Scientific classification
- Kingdom: Plantae
- Clade: Tracheophytes
- Clade: Angiosperms
- Clade: Monocots
- Clade: Commelinids
- Order: Poales
- Family: Cyperaceae
- Genus: Carex
- Species: C. vixdentata
- Binomial name: Carex vixdentata (Kuk.) G.A.Wheeler
- Synonyms: Carex extensa var. vixdentata Kük.

= Carex vixdentata =

- Genus: Carex
- Species: vixdentata
- Authority: (Kuk.) G.A.Wheeler
- Conservation status: LC
- Synonyms: Carex extensa var. vixdentata Kük.

Species of plant

Carex vixdentata is a tussock-forming species of perennial sedge in the family Cyperaceae.

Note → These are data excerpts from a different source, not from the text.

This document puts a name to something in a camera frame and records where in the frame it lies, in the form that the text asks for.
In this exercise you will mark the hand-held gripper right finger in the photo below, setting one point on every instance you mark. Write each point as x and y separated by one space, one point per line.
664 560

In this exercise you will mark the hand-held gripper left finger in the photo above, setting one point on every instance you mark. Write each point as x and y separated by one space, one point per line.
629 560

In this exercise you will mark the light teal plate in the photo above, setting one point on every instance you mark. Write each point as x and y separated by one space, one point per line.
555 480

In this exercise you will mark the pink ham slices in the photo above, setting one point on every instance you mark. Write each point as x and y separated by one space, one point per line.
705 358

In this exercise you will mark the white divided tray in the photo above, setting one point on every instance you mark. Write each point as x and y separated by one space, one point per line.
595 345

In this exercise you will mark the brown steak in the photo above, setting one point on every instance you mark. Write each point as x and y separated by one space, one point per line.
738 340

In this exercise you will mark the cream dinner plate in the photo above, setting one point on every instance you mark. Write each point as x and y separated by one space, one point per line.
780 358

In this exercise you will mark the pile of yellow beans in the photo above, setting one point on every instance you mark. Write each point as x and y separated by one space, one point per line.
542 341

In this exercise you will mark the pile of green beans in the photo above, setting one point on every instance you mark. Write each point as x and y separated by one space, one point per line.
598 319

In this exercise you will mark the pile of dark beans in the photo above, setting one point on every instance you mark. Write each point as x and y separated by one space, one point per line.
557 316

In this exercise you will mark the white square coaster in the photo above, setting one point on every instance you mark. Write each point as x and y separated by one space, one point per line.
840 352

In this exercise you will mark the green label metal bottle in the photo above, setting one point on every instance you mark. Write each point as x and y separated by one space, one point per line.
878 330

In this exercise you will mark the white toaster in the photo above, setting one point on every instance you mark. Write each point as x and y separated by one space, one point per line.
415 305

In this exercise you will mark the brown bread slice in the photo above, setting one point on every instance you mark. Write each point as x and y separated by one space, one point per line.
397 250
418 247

It is native to parts of South America.

== Description ==
Carex vixdentata is a grass-like, clump-forming plant, with stems reaching 10 to 60 cm. Its basal sheaths are reddish in color and fibrous in texture. The leaves are 3 mm wide, accompanied by a proximal bract measuring 10 to 15 cm. The inflorescence consists of several spikes, including both male and female.

== Distribution and habitat ==
This species is endemic to E. Paraguay, NE. and S. Central Argentina, and Uruguay.It favours muddy, and sometimes sandy soil along the coast, and also occasionally inland.